Self-consistent microscopic derivation of Markovian master equations for open quadratic quantum systems

TL;DR

This paper rigorously derives Markovian master equations for quadratic quantum systems coupled to thermal baths, applicable to fermionic and bosonic models of any size or dimension, ensuring thermodynamic consistency and explicit normal mode coupling.

Contribution

It provides a general, rigorous derivation of Lindblad master equations for quadratic open quantum systems without symmetry restrictions, including explicit normal mode coupling and steady-state analysis.

Findings

Normal modes serve as effective Lindblad operators.

Steady states are unique and can be computed efficiently.
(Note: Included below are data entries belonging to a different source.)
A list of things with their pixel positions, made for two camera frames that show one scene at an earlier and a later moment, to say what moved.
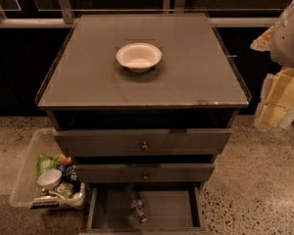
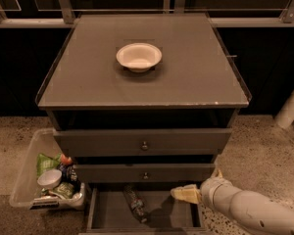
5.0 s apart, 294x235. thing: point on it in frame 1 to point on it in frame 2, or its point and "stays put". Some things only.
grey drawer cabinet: (145, 105) stays put
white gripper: (288, 43) to (208, 188)
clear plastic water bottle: (136, 204) stays put
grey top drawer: (142, 141) stays put
Particle and energy currents follow Landauer's formula, ensuring thermodynamic consistency.

Abstract

We provide a rigorous construction of Markovian master equations for a wide class of quantum systems that encompass quadratic models of finite size, linearly coupled to an environment modeled by a set of independent thermal baths. Our theory can be applied for both fermionic and bosonic models in any number of physical dimensions, and does not require any particular spatial symmetry of the global system. We show that, for non-degenerate systems under a full secular approximation, the effective Lindblad operators are the normal modes of the system, with coupling constants that explicitly depend on the transformation matrices that diagonalize the Hamiltonian. Both the dynamics and the steady-state (guaranteed to be unique) properties can be obtained with a polynomial amount of resources in the system size. We also address the particle and energy current flowing through the system in a minimal two-bath scheme and find that they hold the structure of Landauer's formula, being thermodynamically consistent.